Aunt M, you see, doesn't so much send Christmas gifts as she sends experiences.
This year's adventure -- matching mom and guy Christmas aprons, accessorized with a gingerbread girl oven mitt Boots immediately adopted as his puppet, walking it all over the house to nosh on the furniture. Seems there's still a gap in understanding as to whom eats whom in the gingerbread person-human relationship.
It was perfect. Aunt M knows the guys and I love to bake cookies, and she knows what a big hit the chef's aprons she sent last year were.

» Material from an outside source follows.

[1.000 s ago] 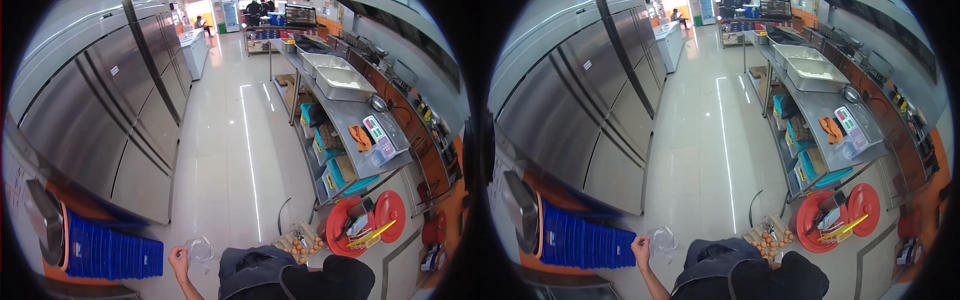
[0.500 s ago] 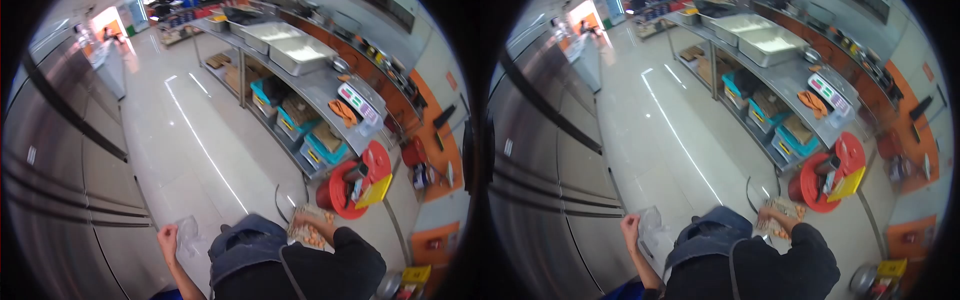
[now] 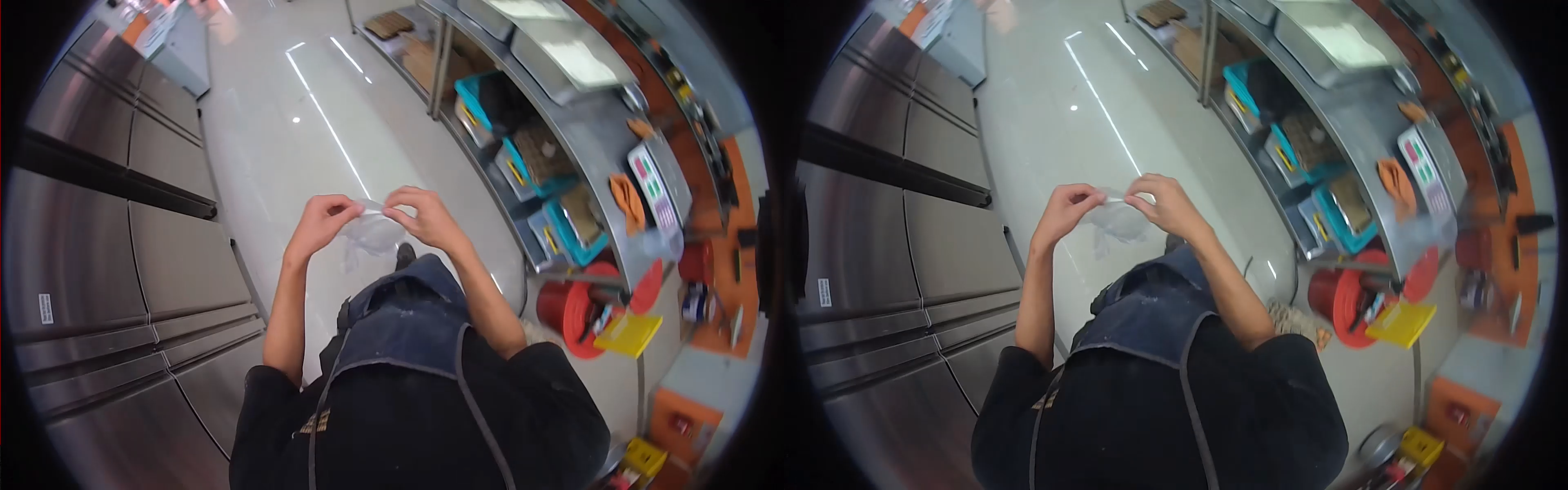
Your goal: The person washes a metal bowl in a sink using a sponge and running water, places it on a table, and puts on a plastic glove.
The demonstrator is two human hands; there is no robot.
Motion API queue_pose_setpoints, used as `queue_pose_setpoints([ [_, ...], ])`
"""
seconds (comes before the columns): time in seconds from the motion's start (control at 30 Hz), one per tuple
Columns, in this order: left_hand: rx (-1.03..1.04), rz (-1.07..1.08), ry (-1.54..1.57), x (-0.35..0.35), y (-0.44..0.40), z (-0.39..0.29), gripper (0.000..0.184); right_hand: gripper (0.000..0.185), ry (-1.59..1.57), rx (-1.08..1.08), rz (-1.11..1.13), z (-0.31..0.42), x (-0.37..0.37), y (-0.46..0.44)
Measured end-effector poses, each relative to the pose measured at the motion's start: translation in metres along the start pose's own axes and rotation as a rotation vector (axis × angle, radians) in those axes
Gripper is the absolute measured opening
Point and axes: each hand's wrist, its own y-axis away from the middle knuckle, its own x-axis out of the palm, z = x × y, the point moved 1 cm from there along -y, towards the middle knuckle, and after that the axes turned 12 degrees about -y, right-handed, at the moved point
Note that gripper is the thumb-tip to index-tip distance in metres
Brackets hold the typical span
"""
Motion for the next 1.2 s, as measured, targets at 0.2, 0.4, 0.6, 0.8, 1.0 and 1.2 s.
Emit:
queue_pose_setpoints([
  [0.2,0.004,0.003,0.109,-0.041,-0.094,-0.009,0.015,0.016,-0.212,0.306,0.006,-0.029,-0.044,-0.104],
  [0.4,-0.003,0.037,0.128,-0.086,-0.176,0.019,0.016,0.023,-0.222,0.38,-0.033,-0.082,-0.069,-0.193],
  [0.6,0.256,-0.631,-0.451,-0.123,-0.245,0.042,0.019,0.028,-0.26,0.335,-0.048,-0.122,-0.061,-0.272],
  [0.8,0.007,-0.264,0.172,-0.114,-0.289,0.075,0.024,0.023,-0.432,0.519,-0.239,-0.171,-0.002,-0.332],
  [1.0,-0.26,-0.2,0.316,-0.153,-0.332,0.104,0.026,0.023,-0.581,0.681,-0.239,-0.18,0.006,-0.375],
  [1.2,-0.213,-0.384,0.086,-0.173,-0.365,0.124,0.026,0.021,-0.51,0.588,-0.198,-0.208,0.011,-0.399],
])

The guys won't make pizza without them, insisting that I wear mine, too.
She's one of those rare people with an uncanny knack for picking gifts you might never have dreamed existed, never knew you needed but love the second you open them and adore even more as the years go by.
Much of what she sends me revolves around kitchen gear -- there were the measuring spoons that doubled quantities one year, the set that included 2/3 and 3/4 cups another. But it's not all about gadgets and gizmos.
For my wedding gift, Aunt M was able to hone in on the items I wanted most from an embarrassingly lengthy registry -- lengthy out of necessity, not greed, because we'd invited 500 guests. The inlaws sniffed that it was a "small" wedding.
Aunt M credits her gift-giving acumen to Grandmommy's teachings: Always get someone a gift you would love to receive yourself.
But that doesn't explain the Thomas bucket and book she sent Boots. Or the firetruck and sticker book for Big Guy. Aunt M has done a lot of things in her life, but I don't think she's ever been a small boy. She hasn't even seen the guys in close to two years -- far, far too long -- and she nailed it.
And that doesn't explain all the links and newspaper clippings she also sends, magazine articles about food allergies. The vintage cookbooks.
What does explain it: Her ability to get into someone else's head and heart and know what they would really, truly love and appreciate.
It's called empathy, and Aunt M has it in spades.
When I was a kid, my goal was to be as tall as Aunt M when I grew up. As an adult, I aspire to reach her considerable height in other ways.